Tell how many lines contain the string "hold" in the material underneath; the reply is that number and no more.
*** SUPPLIED DATA ***
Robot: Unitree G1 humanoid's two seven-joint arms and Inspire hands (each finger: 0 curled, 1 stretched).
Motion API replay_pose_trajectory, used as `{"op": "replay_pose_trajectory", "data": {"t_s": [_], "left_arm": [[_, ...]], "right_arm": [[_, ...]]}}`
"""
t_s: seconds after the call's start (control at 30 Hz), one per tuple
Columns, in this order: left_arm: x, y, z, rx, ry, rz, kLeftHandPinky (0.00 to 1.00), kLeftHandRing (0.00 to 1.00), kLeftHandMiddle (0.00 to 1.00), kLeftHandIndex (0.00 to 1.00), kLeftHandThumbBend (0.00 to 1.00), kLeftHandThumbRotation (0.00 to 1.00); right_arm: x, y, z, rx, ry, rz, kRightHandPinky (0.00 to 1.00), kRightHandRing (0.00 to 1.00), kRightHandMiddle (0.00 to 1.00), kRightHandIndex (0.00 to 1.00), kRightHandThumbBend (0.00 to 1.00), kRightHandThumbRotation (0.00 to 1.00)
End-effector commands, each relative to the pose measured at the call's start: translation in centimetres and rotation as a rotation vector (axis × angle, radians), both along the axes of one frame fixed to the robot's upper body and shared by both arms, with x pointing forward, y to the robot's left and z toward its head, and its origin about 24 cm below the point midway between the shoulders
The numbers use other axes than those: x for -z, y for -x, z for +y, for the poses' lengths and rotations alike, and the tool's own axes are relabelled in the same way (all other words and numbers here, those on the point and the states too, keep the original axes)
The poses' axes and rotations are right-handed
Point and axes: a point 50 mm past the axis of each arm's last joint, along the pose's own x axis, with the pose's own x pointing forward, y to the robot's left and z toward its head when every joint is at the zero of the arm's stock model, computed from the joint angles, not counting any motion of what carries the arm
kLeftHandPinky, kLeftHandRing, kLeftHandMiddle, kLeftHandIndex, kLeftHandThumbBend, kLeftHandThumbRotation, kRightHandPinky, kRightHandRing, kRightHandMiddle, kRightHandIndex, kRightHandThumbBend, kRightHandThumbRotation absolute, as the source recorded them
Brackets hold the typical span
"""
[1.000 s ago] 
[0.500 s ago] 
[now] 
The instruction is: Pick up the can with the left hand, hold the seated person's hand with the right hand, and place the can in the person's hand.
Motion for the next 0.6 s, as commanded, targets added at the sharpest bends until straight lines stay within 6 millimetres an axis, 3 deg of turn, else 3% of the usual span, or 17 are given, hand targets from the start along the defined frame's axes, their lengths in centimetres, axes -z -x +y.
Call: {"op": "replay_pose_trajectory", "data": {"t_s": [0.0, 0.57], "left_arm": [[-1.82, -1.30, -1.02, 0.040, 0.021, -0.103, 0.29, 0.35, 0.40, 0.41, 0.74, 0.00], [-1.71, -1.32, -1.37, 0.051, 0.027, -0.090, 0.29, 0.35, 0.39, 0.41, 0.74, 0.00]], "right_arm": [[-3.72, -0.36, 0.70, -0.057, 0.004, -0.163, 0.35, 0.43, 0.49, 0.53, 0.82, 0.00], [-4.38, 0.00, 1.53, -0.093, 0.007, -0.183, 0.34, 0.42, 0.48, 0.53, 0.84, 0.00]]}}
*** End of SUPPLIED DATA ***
SOLVED PROBLEM = 2